Every time I set up pihole on Debian 12 I encounter this error, so I'm making this blog post to remind myself how to fix it.
What happens is I set it up as per the instructions, first setting up unbound to use as the upstream DNS and then installing normally.
But after doing this, pi-hole does not actually work and does not actually respond to queries:
dig eda.gay @192.168.69.7
A common issue is other services using the port another service wants to use. netstat is a useful tool for finding out which service is running on a port. It can be installed with sudo apt install net-tools (I can never remember the package name). The port we are looking for here is 53. We can then check it with the command:
sudo netstat -nltup | grep 'Proto\|:53 \|:5053 \|:5353 \|:5335 \|:8953 \|:67 \|:80 \|:471'
Which gives us:
Proto Recv-Q Send-Q Local Address Foreign Address State PID/Program name
tcp 0 0 0.0.0.0:80 0.0.0.0:* LISTEN 14551/lighttpd
tcp 0 0 127.0.0.1:53 0.0.0.0:* LISTEN 635/connmand
tcp 0 0 127.0.0.1:5335 0.0.0.0:* LISTEN 4695/unbound
tcp6 0 0 :::80 :::* LISTEN 14551/lighttpd
tcp6 0 0 ::1:53 :::* LISTEN 635/connmand
udp 0 0 127.0.0.1:53 0.0.0.0:* 635/connmand
udp 0 0 127.0.0.1:5335 0.0.0.0:* 4695/unbound
udp 0 0 0.0.0.0:5353 0.0.0.0:* 625/avahi-daemon: r
udp6 0 0 ::1:53 :::* 635/connmand
udp6 0 0 :::5353 :::* 625/avahi-daemon: r
This tells us that the web services and stuff are running correctly, but a service called connmand is running on port 53. What is connman? I have no idea. Wikipedia tells us:
ConnMan is an internet connection manager for embedded devices running the Linux operating system.

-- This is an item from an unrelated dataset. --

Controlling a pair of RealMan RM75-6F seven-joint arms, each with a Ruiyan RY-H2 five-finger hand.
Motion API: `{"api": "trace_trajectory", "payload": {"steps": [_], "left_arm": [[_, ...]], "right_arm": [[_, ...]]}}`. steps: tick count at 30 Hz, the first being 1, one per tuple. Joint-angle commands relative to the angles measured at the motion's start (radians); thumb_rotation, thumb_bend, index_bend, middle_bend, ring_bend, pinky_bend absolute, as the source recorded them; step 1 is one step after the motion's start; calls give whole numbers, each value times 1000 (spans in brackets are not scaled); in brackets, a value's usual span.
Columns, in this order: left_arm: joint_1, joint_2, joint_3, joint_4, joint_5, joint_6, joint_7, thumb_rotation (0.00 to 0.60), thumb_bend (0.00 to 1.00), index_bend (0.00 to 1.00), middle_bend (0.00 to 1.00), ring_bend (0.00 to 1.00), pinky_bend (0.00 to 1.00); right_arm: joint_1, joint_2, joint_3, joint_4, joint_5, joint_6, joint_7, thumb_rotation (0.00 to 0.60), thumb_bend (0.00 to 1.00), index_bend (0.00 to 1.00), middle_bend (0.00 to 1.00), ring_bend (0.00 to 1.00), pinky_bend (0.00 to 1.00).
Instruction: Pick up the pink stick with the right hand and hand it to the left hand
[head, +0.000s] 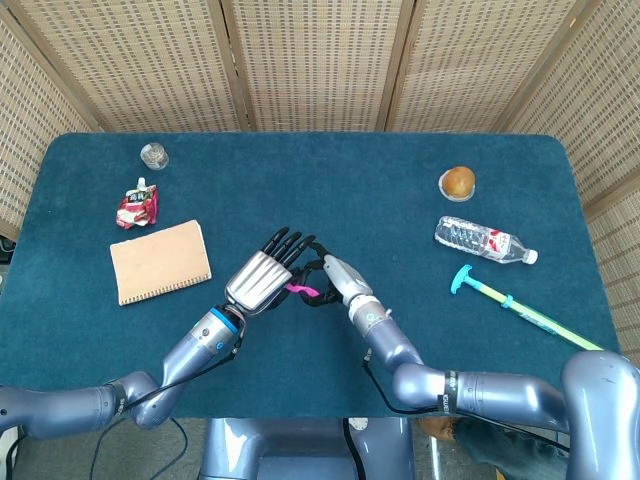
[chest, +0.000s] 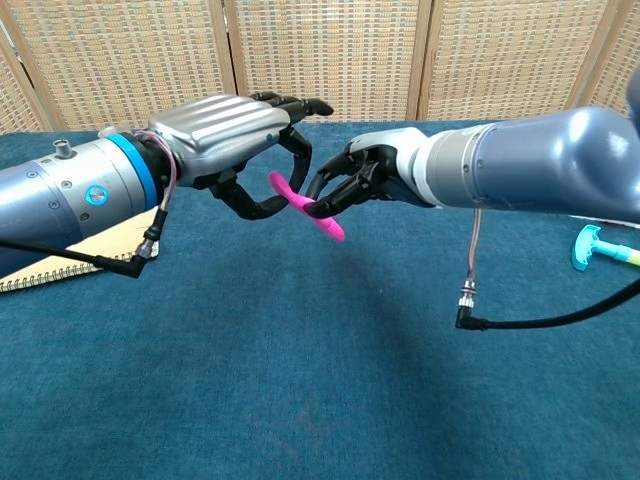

I guess it's making its own DNS server and publishing itself to port 53. Let's turn of the connman DNS server so we can use pi-hole's instead.
Edit the file:
sudo vim /etc/systemd/system/multi-user.target.wants/connman.service
Change the line
ExecStart=/usr/sbin/connmand -n
to
ExecStart=/usr/sbin/connmand -n --nodnsproxy
Then restart the service:
sudo systemctl daemon-reload
sudo systemctl restart connman.service
sudo systemctl restart pihole-FTL.service
And yay it is working again, we can check with another dig.
Now netstat gives us:
Proto Recv-Q Send-Q Local Address Foreign Address State PID/Program name
tcp 0 0 127.0.0.1:4711 0.0.0.0:* LISTEN 15483/pihole-FTL
tcp 0 0 0.0.0.0:80 0.0.0.0:* LISTEN 14551/lighttpd
tcp 0 0 0.0.0.0:53 0.0.0.0:* LISTEN 15483/pihole-FTL
tcp 0 0 127.0.0.1:5335 0.0.0.0:* LISTEN 4695/unbound
tcp6 0 0 :::80 :::* LISTEN 14551/lighttpd
tcp6 0 0 ::1:4711 :::* LISTEN 15483/pihole-FTL
tcp6 0 0 :::53 :::* LISTEN 15483/pihole-FTL
udp 0 0 0.0.0.0:53 0.0.0.0:* 15483/pihole-FTL
udp 0 0 127.0.0.1:5335 0.0.0.0:* 4695/unbound
udp 0 0 0.0.0.0:5353 0.0.0.0:* 625/avahi-daemon: r
udp6 0 0 :::53 :::* 15483/pihole-FTL
udp6 0 0 :::5353 :::* 625/avahi-daemon: r
Personally I think it would be useful if the pihole developers added a check to see if any foreign service is running on port 53 in the startup script.